Okay, so assuming a third party were to implement a sorting algorithm for Boost. Why they would choose your paper over the 2008 paper?
What 2008 paper? ALR came out later in 2002. The reason is better worst-case performance. Please see the alrbreaker example for an example distribution which causes conventional MSD radix sorts to perform very poorly; overhead starts to dominate as they radix sort small chunks of data. This library avoids that problem by switching to std::sort once it has broken up the problem into small enough chunks that overhead will be a major issue.
I'm worried about "similar" and "adaptation" above. If I see that function whatever_sort implements an algorithm from paper N, with 200 citations, then I can assume enough people reviewed the algorithm. If that function implements an adaptation, then I'm not really sure what complexity I can expect.
Since you've read the overview, how about just looking through the code and seeing if it works as described, or testing it? Can you ever be sure a concrete implementation correctly applies an abstract concept without looking at the implementation? These implementations are fast for the same reason ALR and AFS are. They have superior worst-case performance because they fall back to std::sort at a size that optimizes worst-case performance. The only other difference is that these algorithms scan to see if they can shrink the range each iteration, which improves performance for non-worst-case distributions with little impact on worst-case distributions.
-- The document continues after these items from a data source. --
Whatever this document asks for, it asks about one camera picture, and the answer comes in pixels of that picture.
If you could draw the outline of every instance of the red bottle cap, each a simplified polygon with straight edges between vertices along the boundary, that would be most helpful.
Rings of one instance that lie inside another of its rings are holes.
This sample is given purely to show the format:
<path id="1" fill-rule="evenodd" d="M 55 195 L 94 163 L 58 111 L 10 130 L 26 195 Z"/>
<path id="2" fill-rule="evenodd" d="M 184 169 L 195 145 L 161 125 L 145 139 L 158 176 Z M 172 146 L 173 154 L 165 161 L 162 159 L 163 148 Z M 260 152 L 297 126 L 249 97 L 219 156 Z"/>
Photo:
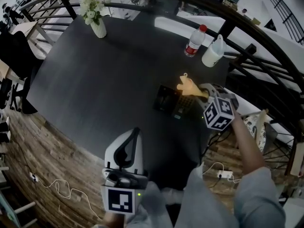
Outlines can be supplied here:
<path id="1" fill-rule="evenodd" d="M 207 26 L 206 25 L 200 25 L 199 26 L 200 31 L 206 32 L 207 31 Z"/>

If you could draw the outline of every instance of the red label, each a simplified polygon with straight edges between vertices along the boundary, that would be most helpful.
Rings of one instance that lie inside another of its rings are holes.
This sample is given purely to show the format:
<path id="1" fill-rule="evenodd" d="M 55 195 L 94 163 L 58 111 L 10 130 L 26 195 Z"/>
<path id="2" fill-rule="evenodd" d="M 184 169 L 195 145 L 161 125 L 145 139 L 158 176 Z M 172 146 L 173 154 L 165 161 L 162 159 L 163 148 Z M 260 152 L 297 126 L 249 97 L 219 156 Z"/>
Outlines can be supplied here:
<path id="1" fill-rule="evenodd" d="M 186 46 L 186 52 L 189 53 L 190 55 L 194 55 L 198 50 L 192 48 L 191 46 L 189 46 L 189 44 L 187 44 Z"/>

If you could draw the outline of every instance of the white plastic container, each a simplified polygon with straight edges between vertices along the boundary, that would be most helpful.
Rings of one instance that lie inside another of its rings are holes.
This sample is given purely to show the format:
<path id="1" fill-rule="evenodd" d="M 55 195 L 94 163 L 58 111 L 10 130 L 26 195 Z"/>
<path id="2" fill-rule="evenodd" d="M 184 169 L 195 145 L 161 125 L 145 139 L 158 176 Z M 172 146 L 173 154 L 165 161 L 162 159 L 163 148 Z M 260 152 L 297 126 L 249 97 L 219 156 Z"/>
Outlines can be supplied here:
<path id="1" fill-rule="evenodd" d="M 201 61 L 207 67 L 213 67 L 223 56 L 226 50 L 226 43 L 222 35 L 218 35 L 216 41 L 212 42 L 206 52 L 204 53 Z"/>
<path id="2" fill-rule="evenodd" d="M 201 44 L 205 39 L 206 31 L 207 31 L 207 26 L 200 25 L 200 27 L 192 33 L 189 42 L 186 45 L 186 49 L 185 49 L 186 56 L 194 57 L 194 55 L 196 54 L 196 52 L 198 51 L 199 47 L 201 46 Z"/>

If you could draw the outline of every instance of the black table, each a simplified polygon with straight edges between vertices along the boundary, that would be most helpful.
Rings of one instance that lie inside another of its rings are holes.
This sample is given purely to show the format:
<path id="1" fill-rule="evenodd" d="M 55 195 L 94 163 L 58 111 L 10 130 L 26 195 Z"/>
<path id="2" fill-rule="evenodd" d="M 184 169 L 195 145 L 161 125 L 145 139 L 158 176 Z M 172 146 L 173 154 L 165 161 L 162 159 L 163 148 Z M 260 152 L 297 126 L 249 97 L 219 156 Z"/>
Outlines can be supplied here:
<path id="1" fill-rule="evenodd" d="M 176 88 L 185 72 L 196 83 L 224 86 L 228 60 L 208 68 L 201 62 L 205 47 L 193 58 L 184 55 L 184 37 L 134 21 L 103 19 L 107 36 L 102 39 L 81 17 L 72 22 L 42 64 L 27 99 L 68 138 L 102 159 L 117 136 L 138 126 L 145 169 L 164 174 L 167 166 L 184 173 L 188 159 L 198 162 L 199 141 L 206 144 L 210 131 L 201 119 L 177 120 L 154 110 L 157 91 L 161 84 Z"/>

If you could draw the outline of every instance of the water bottle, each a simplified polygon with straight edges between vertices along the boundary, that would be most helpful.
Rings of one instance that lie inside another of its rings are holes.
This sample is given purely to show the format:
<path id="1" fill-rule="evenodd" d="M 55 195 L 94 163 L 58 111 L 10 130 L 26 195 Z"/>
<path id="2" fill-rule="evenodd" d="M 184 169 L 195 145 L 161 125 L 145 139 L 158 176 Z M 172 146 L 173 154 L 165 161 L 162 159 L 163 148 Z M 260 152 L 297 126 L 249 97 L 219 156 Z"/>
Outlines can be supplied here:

Which "these algorithms"? ALR and AFS? If so, it would mean they are better?
These implementations (integer_sort, float_sort, string_sort) scan to see if they can shrink the range; integer_sort and float_sort find the maximum and minimum using a fast scan across the chunk of data being sorted, and MSD radix sort between the actual max and min. This reduces the size of the problem in many common cases while adding only minimal overhead in the worst case. string_sort does something similar, checking to see if all characters are identical, and if so, it skips on to the next character, only sorting once it encounters an actual difference. This is useful in cases such as hierarchical strings, where some chunks of the key are all the same. Again, the overhead of this scan is minimal.